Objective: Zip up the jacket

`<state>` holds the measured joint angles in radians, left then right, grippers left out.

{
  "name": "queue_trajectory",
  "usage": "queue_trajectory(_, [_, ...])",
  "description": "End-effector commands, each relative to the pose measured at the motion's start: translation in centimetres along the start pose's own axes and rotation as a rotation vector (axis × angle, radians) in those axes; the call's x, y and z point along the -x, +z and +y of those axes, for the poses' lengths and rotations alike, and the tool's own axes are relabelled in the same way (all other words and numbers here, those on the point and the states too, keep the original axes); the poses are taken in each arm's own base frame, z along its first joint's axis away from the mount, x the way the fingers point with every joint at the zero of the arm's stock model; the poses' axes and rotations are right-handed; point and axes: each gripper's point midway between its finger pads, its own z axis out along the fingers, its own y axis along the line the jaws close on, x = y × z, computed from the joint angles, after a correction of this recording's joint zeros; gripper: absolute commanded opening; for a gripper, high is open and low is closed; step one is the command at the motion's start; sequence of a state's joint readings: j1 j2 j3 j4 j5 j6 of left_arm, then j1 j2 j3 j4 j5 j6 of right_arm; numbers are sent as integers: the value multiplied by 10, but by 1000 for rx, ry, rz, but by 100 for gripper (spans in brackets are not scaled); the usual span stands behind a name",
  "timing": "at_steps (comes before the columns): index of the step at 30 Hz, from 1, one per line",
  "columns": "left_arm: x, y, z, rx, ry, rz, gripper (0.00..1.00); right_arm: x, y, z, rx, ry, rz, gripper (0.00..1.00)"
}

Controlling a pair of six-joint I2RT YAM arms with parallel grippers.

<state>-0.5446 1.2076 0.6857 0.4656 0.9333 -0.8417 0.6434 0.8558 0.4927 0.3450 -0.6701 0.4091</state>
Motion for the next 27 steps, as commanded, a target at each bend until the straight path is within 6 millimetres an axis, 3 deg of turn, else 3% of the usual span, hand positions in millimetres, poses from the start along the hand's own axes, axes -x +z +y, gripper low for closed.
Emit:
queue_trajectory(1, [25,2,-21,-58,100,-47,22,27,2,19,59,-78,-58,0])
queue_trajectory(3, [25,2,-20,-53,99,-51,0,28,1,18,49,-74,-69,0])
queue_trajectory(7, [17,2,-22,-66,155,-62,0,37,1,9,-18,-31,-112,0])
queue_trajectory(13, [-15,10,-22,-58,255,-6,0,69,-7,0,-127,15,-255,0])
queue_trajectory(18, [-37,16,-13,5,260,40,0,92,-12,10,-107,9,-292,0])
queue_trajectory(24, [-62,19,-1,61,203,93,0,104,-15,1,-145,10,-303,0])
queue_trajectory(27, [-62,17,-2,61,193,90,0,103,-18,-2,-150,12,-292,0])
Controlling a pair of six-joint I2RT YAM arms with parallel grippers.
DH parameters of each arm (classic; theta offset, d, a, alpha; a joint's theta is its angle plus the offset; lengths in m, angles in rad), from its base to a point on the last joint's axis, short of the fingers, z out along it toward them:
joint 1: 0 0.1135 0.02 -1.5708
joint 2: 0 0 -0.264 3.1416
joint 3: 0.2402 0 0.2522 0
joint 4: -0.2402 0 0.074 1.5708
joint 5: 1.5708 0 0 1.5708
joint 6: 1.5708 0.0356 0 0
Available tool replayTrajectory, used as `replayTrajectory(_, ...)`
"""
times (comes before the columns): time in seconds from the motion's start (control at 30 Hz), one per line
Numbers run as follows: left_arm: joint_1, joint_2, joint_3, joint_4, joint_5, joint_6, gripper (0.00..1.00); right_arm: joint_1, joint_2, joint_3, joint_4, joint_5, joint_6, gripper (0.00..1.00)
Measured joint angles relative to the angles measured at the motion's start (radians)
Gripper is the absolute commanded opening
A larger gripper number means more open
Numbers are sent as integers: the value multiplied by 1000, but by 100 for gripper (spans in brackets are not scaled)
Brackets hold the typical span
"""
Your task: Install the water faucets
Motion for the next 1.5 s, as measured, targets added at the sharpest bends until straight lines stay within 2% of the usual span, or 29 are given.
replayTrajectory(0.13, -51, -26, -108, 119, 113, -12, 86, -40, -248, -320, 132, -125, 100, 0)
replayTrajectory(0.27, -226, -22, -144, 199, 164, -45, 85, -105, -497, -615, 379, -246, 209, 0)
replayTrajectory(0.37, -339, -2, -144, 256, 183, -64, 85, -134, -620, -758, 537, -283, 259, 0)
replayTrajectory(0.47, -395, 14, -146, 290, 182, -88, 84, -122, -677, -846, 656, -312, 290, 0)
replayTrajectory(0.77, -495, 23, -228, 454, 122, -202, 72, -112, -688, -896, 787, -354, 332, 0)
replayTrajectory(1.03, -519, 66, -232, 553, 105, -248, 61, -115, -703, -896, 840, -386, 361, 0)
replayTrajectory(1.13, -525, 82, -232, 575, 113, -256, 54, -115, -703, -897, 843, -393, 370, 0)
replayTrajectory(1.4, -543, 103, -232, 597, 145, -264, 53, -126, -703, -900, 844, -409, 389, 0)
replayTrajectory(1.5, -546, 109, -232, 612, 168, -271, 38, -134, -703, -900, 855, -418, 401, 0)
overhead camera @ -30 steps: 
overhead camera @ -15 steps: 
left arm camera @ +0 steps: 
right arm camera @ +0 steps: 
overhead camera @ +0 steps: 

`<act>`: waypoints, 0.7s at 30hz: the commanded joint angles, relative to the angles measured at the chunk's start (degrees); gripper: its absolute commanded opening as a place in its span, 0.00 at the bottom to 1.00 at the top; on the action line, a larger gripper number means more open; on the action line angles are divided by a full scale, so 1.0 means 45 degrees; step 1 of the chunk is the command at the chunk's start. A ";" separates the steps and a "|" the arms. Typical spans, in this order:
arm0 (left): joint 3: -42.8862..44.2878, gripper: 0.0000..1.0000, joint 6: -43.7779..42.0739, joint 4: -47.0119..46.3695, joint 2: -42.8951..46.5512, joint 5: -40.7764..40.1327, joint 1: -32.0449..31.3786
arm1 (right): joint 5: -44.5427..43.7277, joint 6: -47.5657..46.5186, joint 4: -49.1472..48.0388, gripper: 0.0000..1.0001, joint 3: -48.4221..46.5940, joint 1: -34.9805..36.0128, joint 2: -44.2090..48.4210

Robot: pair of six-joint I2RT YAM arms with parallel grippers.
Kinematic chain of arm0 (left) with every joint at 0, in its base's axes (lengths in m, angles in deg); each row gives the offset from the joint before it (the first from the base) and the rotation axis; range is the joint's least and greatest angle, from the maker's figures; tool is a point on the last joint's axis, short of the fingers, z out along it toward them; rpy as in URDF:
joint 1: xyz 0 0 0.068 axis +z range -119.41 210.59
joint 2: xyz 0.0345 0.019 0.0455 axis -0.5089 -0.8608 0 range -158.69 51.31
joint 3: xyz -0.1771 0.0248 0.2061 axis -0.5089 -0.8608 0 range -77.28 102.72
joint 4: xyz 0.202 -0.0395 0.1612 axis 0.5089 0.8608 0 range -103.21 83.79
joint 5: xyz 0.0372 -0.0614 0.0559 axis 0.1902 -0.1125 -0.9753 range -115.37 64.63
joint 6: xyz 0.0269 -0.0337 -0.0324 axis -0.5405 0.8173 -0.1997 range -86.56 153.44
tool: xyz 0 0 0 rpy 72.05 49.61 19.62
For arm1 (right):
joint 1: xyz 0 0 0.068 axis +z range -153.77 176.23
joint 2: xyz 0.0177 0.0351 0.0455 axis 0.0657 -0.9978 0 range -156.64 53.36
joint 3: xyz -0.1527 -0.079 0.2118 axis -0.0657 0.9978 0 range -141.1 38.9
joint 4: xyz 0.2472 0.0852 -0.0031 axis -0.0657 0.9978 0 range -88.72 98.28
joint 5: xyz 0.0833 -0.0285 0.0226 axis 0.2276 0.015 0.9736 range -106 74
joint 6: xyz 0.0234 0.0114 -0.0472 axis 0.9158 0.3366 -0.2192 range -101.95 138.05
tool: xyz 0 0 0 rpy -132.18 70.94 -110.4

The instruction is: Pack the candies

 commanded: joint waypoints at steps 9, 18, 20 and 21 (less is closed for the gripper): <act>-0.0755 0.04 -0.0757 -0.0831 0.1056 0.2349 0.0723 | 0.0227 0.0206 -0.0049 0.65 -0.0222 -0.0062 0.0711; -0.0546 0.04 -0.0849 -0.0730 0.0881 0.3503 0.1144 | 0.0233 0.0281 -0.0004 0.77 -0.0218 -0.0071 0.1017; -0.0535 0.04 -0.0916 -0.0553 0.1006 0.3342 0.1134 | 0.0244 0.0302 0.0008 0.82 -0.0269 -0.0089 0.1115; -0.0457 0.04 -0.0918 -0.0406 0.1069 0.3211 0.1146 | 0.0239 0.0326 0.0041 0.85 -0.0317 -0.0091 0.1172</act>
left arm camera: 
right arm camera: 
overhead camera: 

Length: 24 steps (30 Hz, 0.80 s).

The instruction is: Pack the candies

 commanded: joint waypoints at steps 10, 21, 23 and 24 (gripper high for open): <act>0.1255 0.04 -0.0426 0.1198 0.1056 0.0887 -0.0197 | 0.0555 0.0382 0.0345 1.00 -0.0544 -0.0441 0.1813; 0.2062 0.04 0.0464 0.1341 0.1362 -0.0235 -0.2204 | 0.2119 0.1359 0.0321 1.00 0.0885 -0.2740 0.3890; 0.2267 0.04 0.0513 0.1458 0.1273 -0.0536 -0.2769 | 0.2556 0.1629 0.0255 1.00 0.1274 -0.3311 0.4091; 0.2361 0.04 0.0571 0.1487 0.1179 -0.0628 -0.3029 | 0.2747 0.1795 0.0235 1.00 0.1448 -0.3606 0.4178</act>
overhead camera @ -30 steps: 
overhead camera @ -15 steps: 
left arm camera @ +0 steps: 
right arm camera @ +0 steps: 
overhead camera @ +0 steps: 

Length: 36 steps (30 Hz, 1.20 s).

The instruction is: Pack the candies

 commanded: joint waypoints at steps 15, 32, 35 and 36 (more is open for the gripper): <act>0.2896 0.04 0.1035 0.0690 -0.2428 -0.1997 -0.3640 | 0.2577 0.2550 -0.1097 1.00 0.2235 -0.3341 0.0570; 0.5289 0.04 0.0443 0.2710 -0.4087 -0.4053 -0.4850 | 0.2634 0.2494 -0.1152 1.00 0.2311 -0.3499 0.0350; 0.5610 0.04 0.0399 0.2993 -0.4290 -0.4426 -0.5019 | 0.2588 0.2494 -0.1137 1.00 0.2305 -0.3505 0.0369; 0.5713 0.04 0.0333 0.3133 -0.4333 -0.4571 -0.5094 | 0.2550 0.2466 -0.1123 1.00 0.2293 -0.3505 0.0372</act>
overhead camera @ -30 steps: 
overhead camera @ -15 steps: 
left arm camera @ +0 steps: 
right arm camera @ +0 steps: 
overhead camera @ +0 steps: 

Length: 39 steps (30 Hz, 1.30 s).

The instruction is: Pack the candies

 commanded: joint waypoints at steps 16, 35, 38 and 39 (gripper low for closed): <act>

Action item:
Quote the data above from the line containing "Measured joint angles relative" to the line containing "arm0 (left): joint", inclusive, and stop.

Answer section:
Measured joint angles relative to the angles measured at the motion's start (radians)
Gripper is the absolute commanded opening
A larger gripper number means more open
Numbers are sent as integers: the value multiplied by 1000, but by 100 for gripper (spans in brackets are not scaled)
Brackets hold the typical span
"""
Your task: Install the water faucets
Motion for the next 1.5 s, as measured, targets added at the sharpest bends until straight lines stay within 2% of the usual span, or 29 are given.
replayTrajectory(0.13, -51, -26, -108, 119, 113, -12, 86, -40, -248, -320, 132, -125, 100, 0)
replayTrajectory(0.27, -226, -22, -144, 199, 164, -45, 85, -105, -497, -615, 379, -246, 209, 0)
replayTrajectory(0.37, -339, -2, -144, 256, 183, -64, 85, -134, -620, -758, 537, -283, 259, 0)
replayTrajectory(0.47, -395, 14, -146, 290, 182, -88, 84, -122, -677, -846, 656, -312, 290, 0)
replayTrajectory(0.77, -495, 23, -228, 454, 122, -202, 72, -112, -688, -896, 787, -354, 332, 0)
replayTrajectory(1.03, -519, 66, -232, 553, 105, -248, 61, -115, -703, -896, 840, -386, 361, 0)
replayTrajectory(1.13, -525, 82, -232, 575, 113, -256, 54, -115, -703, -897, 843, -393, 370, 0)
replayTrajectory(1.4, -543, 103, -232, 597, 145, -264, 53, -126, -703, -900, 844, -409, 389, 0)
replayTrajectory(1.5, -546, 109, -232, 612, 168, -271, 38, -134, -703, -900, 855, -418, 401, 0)
overhead camera @ -30 steps: 
overhead camera @ -15 steps: 
left arm camera @ +0 steps: 
right arm camera @ +0 steps: 
overhead camera @ +0 steps: 

`<act>`: waypoints, 0.7s at 30hz: the commanded joint angles, relative to the angles measured at the chunk's start (degrees); gripper: its absolute commanded opening as a place in its span, 0.00 at the bottom to 1.00 at the top; on the action line, a larger gripper number means more open; on the action line angles are divided by a full scale, so 1.0 means 45 degrees; step 1 of the chunk is the command at the chunk's start. A ";" separates the steps and a "|" the arms. Typical spans, in this order:
arm0 (left): joint 3: -42.8862..44.2878, gripper: 0.0000..1.0000, joint 6: -43.7779..42.0739, joint 4: -47.0119..46.3695, joint 2: -42.8951..46.5512, joint 5: -40.7764..40.1327, joint 1: -32.0449..31.3786

What this exercise required has been given in full.